Import source Description When to use Limitations
Cloud Storage Import JSON data from files (≤ 2 GB, max 100) using Google Cloud console or curl. Supports custom attributes. High-volume data loads in a single step. GA data requires an extra export to BigQuery before moving to Cloud Storage.
BigQuery Import from a BigQuery table using the Vertex AI Search for commerce schema using Google Cloud console or curl. Preprocessing or analyzing event data before import. Requires manual schema mapping; higher resource cost for high event volumes.
BigQuery + Google Analytics 360 Direct import of existing Google Analytics 360 data into Vertex AI Search for commerce. Existing GA360 conversion tracking; no manual schema mapping needed. Limited attribute subset available; search requires GA impression tracking.
BigQuery + Google Analytics 4 Direct import of existing Google Analytics 4 data into Vertex AI Search for commerce. Existing GA4 conversion tracking; no manual schema mapping needed. Limited attribute subset available; search requires search_query event parameter keys.
Inline import Import using direct userEvents.import method calls. High-privacy backend authentication requirements. More complex implementation than standard web-based imports.

Size limitations

There is a total system limit of 40 billion user events. The following size limitations for data imports according to ingest platform are:

  • For bulk import from Cloud Storage, each file must be 2 GB or smaller, and you can include up to 100 files in a single bulk import request.

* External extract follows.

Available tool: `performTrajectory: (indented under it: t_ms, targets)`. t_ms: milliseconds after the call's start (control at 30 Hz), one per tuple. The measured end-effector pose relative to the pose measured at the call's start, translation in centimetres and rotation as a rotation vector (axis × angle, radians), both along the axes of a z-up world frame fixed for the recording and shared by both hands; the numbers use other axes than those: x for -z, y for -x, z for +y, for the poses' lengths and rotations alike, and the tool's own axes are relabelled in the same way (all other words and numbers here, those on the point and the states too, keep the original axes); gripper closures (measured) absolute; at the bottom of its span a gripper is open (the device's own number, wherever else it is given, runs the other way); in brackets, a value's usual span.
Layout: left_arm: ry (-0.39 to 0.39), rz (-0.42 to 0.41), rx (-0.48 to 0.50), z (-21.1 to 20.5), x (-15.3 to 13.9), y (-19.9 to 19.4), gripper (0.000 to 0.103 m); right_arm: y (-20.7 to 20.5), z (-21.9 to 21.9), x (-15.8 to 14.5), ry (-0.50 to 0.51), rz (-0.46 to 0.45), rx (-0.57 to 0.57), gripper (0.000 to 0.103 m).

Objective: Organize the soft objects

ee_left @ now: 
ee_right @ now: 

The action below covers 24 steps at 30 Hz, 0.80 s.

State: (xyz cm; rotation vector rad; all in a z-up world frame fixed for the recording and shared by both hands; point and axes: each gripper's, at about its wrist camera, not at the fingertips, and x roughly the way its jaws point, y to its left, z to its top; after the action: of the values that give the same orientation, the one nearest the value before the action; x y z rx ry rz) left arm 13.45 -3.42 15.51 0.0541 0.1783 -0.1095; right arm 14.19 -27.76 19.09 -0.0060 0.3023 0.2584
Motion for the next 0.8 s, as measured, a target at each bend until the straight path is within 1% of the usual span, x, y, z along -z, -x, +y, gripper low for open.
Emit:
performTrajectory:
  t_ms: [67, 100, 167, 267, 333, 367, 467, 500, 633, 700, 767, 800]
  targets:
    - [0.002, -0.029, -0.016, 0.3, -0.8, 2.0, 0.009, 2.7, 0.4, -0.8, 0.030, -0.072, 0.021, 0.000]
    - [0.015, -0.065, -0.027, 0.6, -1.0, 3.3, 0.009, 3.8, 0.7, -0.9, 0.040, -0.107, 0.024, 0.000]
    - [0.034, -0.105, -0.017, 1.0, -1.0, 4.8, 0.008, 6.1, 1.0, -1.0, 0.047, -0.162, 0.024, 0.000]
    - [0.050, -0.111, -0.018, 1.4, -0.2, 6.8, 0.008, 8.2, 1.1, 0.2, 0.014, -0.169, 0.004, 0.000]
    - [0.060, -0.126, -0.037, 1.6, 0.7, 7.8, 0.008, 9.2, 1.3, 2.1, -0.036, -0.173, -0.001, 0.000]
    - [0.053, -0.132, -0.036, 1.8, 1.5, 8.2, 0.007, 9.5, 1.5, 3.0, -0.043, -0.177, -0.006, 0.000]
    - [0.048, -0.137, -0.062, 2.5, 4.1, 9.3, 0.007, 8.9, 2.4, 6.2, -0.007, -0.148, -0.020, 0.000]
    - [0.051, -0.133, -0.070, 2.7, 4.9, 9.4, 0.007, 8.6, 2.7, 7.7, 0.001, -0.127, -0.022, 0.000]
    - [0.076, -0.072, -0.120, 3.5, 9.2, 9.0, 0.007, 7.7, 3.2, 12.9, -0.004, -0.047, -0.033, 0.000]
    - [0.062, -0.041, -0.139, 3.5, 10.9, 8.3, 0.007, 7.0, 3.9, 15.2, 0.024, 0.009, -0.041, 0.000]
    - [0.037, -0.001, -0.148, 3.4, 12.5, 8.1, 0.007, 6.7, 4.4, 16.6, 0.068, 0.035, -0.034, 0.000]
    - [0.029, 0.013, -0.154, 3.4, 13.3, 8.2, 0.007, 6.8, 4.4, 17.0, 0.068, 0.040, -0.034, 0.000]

  • For BigQuery imports, the size limitation is 128 GB.

  • For inline imports, a recommended maximum of 10,000 user events is suggested per request.

  • For the minimum days to record live or import historical user events for model training and search optimization, do model training and tuning. Initial model training and tuning can take two to five days or, for larger datasets, longer.

To enable revenue-optimized ranking (Tier 3) and personalization (Tier 4), uploading general search events is not enough. Vertex AI Search models require a strong signal of user intent and satisfaction to learn which products are performing well for specific queries. This signal is provided by attributable user interactions. You must upload subsequent events — specifically, detail-page-view, add-to-cart, and purchase-complete.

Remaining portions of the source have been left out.